The Khamyang language appears in a number of linguistic surveys. One of the earliest linguistic surveys of the Assam region was done by Grierson, published in 1904 as the Linguistic Survey of India. Although Grierson did not mention Khamyang in his survey, he included a language called Nora that has not shown up in other surveys.
Later, studies by Stephen Morey (2001-2), Anthony Diller (1992), and others were conducted on the Tai languages in Assam and included notes on Khamyang. Although there is no grammar for Khamyang specifically, Morey goes into some depth about the languages in The Tai Languages of Assam: A Grammar and Texts (Morey, 2005), and discusses its similarities with Tai Phake in chapter six of The Tai-Kadai Languages (Diller, Edmonson, Luo, 2008).

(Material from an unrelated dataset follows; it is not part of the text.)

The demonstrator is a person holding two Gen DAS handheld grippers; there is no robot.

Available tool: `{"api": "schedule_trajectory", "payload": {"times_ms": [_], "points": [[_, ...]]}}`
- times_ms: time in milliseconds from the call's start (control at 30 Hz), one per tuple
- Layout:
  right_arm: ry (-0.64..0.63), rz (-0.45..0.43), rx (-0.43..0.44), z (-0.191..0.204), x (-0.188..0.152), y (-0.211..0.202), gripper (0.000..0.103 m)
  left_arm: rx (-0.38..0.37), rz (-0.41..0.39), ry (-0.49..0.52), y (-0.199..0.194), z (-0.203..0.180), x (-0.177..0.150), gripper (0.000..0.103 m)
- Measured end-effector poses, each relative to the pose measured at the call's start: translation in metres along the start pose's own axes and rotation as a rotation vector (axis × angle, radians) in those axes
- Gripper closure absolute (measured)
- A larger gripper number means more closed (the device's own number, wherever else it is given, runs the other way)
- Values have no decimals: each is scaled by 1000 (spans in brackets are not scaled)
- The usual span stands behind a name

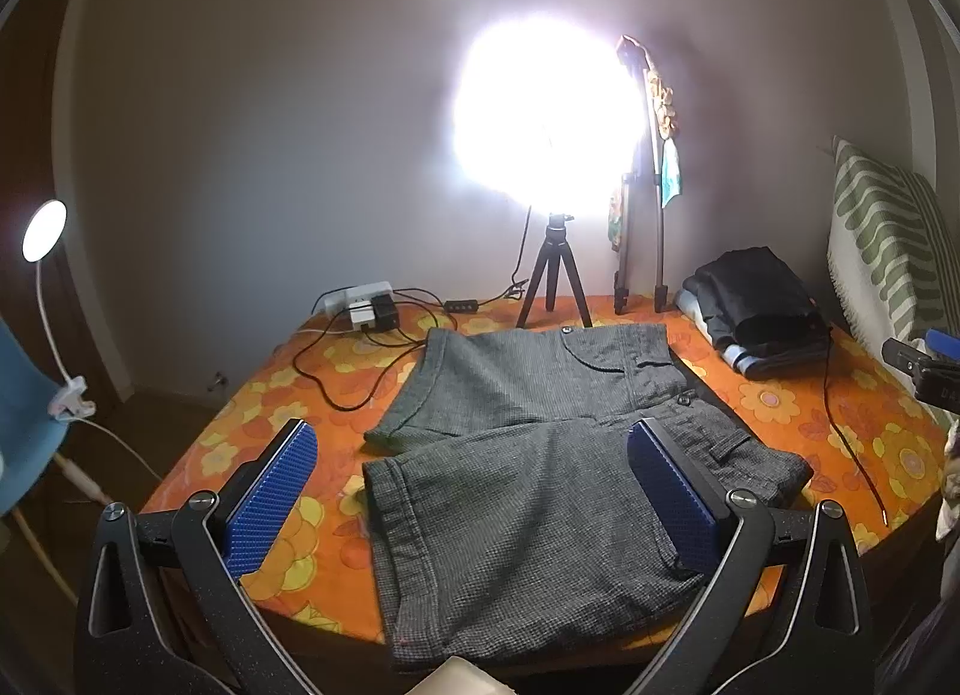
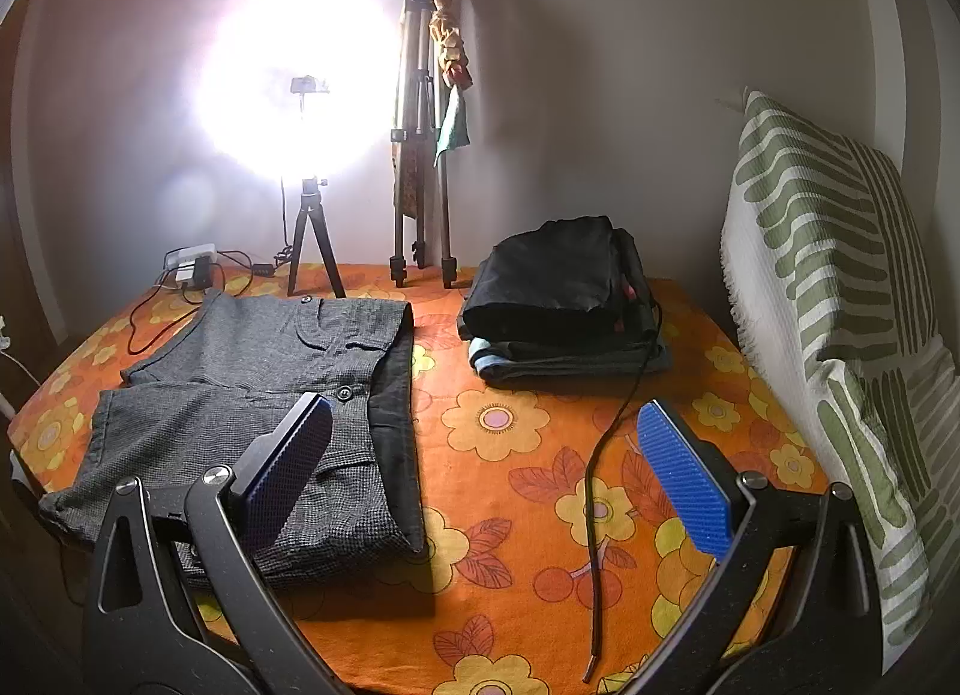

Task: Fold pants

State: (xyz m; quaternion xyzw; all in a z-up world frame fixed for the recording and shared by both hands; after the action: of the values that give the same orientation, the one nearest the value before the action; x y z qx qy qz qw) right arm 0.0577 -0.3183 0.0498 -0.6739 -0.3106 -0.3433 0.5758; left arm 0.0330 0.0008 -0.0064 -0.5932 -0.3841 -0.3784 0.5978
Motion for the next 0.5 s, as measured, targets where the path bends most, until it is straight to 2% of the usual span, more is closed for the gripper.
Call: {"api": "schedule_trajectory", "payload": {"times_ms": [500], "points": [[4, 1, 5, -2, 0, 1, 0, 10, -12, 2, -3, -2, 2, 0]]}}
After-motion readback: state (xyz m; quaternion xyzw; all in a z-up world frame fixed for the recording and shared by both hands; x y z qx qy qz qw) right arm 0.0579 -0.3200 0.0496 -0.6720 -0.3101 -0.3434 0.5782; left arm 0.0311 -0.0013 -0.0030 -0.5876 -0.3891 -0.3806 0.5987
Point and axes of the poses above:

The written Khamyang language uses a modified Tai script, with marked tones to differentiate it from the other tonal Assamese Tai languages. The Khamyang tonal system has six tones with a different distribution from the six tones of the Phake. Several recordings of the Khamyang language have been uploaded to the internet, and include stories and conversations in the Khamyang language.

== Relationship between Khamyang and Nora==
There is little documentation regarding the relationship between Khamyang and Nora. Some scholars posit that Khamyang and Nora are the same, or that the groups merged at one point in history.
In the Linguistic Survey of India, Sir George Abraham Grierson did mention and exemplify the language of the Nora (nrr). In Grierson's description in 1904, he stated that there were around 300 speakers in his time. Additionally, he provided some phonological notes which suggest some similarities with present-day Khamyang, and also two texts, including some riddles.

Additionally, it is said by some Tai in India that Nora and Khamyang are identical languages, although according to the text, Linguist Stephen Morey has never heard the remaining Khamyang speakers refer to themselves as Nora.

==Vitality==

Although the language is critically endangered, it is not yet moribund. There has been an attempt to pass the language on to the next generation; Morey writes that in 2001, a meeting of Khamyang elders was held, and the gathered decided to promote the speaking of the language in the village. In 2002, Chaw Mihingta began teaching the language to primary school-age children. Every day at around 4 pm, young children at the village primary school began attending Khamyang instruction. Their lessons consist of practicing writing numbers, lists of everyday words, short dialogues, and Tai characters.

Recently, the Endangered Languages Documentation Programme has set up a project to document the Khamyang language. It aims to document more of the Khamyang oral literature as well as the available written manuscripts to be used to "produce textbooks and other language learning materials for revitalizing the use of this language by its young native speakers".